Take a closer look at the many myths about how dangerous it is to let kids play outdoors.
• Maybe you can strike a deal: for every hour they spend outside, without any kind of screen, they get to spend another hour web-surfing, texting or gaming.
• Set an example. It's not that kids don't want to enjoy Nature; it's that they've never learned how to do it. Show them. Prime their inherent curiosity by pointing out small wonders and expressing the joys of curiosity, wonder, awe and gratitude.
• Take a closer look at the many myths about how dangerous it is to let kids play outdoors. Instead of listening to the media's self-serving, overwrought, negative slant, do your own research. Louv's Last Child In the Woods is a wonderful place to start, offering more balanced, realistic assessments of risk—and the statistics to back them up.
• Get involved in promoting the integration of unplugged, outdoor activities for kids throughout the community—in their schools and churches, in municipal parks and recreation programming, in health care protocols, and in cultural organizations like museums, orchestras and zoos. And let your elected representatives know why these priorities matter to you and your community.
• Finally, be ready for the push-back. One of kids' main jobs in growing up is to begin finding their own reality, even if that conflicts with that of their parents. Be strong; know what you're talking about; present a united front with other adults in your family; form alliances and share information with other parents in your neighborhood.

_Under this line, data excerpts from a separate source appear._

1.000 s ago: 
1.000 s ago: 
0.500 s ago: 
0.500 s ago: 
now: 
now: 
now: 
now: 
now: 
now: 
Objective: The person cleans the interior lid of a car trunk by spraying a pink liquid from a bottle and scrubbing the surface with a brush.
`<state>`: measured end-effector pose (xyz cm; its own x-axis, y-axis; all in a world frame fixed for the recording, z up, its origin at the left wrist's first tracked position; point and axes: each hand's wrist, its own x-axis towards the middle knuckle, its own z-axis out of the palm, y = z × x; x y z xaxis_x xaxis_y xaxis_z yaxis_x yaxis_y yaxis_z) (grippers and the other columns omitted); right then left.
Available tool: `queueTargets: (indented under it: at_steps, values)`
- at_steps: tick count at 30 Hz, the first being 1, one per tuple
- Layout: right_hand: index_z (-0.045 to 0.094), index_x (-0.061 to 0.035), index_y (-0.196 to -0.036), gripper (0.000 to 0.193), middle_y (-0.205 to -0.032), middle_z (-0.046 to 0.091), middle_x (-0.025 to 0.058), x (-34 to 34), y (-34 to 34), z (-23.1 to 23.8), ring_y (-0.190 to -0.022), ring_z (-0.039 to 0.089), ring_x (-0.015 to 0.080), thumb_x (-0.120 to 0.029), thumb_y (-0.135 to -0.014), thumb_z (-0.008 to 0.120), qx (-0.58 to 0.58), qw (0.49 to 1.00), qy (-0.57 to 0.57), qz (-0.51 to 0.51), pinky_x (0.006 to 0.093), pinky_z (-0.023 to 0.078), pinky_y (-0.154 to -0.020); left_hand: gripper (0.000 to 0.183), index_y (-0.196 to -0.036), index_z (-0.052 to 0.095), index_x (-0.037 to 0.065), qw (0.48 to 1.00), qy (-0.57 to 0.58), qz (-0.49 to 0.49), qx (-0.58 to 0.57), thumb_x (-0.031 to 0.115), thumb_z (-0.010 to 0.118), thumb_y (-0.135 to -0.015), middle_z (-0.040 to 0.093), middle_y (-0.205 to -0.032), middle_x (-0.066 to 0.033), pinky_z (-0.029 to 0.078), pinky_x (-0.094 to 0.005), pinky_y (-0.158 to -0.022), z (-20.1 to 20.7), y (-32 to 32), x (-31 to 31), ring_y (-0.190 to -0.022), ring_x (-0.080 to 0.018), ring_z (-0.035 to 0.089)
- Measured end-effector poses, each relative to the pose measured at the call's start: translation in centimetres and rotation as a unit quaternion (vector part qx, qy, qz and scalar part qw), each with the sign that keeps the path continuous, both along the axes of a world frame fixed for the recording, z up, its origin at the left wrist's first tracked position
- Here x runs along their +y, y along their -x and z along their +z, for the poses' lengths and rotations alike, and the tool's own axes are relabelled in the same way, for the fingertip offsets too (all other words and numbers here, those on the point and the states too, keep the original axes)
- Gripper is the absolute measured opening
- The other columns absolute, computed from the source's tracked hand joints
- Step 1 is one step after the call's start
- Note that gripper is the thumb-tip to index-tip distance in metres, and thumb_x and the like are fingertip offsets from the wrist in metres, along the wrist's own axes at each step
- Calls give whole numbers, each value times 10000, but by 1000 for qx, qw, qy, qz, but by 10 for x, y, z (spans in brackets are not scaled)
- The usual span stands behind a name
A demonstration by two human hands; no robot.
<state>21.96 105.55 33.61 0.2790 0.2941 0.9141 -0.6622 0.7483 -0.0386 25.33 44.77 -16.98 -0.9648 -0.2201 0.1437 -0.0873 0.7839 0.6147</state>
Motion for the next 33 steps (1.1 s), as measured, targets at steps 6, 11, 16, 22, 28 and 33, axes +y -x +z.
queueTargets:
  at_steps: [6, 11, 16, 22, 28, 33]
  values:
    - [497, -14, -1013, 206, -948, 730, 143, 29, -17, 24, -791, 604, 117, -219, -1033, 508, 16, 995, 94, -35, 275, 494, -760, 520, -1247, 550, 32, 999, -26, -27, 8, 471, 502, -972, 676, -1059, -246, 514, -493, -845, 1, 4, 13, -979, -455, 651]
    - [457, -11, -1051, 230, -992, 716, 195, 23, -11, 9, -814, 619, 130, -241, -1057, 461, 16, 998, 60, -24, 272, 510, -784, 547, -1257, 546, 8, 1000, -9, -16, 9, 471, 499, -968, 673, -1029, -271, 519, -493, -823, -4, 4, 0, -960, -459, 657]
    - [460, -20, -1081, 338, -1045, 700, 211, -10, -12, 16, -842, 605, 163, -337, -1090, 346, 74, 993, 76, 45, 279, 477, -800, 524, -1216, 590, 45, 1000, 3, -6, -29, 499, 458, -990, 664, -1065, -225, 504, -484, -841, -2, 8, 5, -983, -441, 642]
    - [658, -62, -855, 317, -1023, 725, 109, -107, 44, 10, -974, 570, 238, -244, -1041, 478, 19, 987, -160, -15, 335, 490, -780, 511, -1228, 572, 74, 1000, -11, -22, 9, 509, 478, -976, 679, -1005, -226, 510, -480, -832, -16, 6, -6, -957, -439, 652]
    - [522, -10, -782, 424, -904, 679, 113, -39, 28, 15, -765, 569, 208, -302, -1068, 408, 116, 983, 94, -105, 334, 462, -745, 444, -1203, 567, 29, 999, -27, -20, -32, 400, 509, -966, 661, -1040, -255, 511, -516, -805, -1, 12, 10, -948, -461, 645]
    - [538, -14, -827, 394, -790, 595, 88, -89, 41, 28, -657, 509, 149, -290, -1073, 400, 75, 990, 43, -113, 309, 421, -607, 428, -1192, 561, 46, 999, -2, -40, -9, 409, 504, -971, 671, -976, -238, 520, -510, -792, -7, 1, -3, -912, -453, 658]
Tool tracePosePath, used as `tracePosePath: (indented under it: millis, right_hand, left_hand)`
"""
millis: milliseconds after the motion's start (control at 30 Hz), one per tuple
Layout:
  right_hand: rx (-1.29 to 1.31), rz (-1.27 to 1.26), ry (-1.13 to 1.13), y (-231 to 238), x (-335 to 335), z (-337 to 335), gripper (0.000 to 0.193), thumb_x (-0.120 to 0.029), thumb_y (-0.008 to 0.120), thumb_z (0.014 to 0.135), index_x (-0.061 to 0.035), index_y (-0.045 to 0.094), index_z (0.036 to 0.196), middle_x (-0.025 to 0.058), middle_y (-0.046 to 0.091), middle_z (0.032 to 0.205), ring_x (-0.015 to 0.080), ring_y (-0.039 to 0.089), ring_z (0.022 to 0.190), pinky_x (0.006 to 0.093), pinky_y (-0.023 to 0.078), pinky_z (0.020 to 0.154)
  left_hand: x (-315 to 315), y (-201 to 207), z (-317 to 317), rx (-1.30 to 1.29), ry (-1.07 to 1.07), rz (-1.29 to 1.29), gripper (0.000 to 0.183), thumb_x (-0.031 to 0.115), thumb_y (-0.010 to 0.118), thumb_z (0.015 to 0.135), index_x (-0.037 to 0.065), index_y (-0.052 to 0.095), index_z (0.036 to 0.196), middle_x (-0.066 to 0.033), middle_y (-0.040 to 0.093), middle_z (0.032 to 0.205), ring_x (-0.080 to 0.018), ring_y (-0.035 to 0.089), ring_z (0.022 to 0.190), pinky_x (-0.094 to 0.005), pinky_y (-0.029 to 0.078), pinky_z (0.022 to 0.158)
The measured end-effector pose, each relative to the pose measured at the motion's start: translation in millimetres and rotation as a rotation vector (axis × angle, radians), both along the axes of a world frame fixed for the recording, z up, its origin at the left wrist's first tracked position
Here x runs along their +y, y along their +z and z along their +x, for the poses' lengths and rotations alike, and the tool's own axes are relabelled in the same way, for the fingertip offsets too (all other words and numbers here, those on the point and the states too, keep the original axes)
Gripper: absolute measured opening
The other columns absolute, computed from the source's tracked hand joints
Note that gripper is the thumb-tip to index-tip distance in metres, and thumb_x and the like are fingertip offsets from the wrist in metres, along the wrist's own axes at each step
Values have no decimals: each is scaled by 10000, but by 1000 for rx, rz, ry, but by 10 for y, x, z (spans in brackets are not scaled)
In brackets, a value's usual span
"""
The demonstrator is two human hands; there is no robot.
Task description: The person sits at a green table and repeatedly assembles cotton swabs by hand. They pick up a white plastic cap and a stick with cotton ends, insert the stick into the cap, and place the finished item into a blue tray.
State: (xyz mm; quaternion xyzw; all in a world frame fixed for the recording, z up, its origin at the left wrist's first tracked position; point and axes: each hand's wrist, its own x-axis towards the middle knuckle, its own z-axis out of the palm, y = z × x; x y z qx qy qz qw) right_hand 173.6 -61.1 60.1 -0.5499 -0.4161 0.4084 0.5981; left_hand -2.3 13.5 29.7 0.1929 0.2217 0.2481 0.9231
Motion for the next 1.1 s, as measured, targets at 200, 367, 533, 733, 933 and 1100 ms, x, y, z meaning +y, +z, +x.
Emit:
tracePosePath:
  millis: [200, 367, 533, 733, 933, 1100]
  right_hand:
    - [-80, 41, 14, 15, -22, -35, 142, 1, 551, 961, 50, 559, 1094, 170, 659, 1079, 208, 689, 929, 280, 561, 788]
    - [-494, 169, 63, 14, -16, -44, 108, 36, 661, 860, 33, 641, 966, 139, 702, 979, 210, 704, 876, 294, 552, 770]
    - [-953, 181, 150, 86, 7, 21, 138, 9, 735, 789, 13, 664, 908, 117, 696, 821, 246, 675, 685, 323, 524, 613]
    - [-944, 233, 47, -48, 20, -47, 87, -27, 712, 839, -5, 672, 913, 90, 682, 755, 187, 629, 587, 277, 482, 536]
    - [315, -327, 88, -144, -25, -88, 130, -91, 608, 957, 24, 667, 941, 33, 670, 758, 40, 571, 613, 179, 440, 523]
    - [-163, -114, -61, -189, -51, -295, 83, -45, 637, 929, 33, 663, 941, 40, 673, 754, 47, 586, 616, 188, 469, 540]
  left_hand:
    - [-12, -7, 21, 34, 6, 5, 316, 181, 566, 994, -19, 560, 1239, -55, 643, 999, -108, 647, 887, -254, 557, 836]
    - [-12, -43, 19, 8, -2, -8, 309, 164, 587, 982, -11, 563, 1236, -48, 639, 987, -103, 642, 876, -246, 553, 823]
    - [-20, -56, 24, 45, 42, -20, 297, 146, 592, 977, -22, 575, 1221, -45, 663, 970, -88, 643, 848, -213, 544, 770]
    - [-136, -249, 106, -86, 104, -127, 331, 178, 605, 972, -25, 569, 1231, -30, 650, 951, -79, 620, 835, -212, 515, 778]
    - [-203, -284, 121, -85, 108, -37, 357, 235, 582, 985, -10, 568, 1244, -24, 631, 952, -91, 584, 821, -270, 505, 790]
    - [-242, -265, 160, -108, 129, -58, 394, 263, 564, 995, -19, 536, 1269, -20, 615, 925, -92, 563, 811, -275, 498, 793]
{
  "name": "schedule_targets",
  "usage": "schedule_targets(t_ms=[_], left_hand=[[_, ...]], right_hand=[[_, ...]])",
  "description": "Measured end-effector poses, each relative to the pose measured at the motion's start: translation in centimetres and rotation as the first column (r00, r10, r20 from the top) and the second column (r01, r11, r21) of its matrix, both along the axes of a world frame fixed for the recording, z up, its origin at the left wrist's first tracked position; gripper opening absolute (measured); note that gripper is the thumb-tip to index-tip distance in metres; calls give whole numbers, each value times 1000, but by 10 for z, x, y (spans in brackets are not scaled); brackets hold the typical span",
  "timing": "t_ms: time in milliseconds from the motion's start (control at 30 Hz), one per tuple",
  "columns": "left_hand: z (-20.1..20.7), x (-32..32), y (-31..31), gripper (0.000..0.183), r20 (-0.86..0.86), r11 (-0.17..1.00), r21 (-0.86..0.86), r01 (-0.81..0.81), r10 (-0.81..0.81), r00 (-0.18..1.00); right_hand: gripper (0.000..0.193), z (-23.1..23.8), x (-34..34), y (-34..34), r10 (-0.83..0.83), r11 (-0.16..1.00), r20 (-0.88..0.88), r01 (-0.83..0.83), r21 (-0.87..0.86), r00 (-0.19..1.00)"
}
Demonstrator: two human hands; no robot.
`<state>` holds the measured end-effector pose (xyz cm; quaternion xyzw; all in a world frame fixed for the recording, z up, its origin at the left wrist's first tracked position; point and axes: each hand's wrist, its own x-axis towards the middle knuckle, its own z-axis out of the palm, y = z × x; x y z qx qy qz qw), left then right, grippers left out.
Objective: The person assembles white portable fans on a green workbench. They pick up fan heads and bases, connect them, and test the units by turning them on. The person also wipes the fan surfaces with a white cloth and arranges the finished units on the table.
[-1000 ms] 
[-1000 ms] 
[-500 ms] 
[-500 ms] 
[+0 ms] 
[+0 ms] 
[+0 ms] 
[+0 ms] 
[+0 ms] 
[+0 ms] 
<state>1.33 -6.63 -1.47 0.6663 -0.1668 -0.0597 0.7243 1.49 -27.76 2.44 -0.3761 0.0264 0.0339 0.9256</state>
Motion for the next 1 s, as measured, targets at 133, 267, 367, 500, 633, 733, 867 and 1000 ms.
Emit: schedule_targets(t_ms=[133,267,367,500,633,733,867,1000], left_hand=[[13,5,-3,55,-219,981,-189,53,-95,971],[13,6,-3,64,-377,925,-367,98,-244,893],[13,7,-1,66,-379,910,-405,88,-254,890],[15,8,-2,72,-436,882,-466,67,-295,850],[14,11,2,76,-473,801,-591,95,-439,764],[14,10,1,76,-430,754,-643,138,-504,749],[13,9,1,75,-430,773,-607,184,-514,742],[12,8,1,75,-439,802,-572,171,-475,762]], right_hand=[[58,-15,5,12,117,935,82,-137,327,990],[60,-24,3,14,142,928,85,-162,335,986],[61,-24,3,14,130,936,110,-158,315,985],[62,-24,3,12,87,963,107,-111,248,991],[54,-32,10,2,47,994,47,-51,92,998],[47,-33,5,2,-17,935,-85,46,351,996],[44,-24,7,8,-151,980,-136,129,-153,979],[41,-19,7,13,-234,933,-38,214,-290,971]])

• And remember, any normal child will watch you like a hawk to see if you practice what you preach. Be ready to take a long, hard look at your own inattentiveness to the real world. What you object to in your kids' media usage may be the same thing you do every day under the guise of managing your own business, household and social life.
It's a matter of will—rational and moral will, personal and political will.
WE CAN DO THIS!
What a fortunate childhood I had! I didn't realize then what a blessing it was that I could be outdoors most of the time. I just took it for granted; I think my parents did too. Today, though, far fewer kids enjoy that kind of daily connection with Nature...and that troubles and saddens me.
We know many of the causes and symptoms of Nature Deficit Disorder, and we know a number of effective treatments. So it's a matter of will—rational and moral will, personal and political will. As with any societal ill, the movement to reclaim our screen-bound children's Nature health begins with people, one person at a time. Are you ready to be one of them?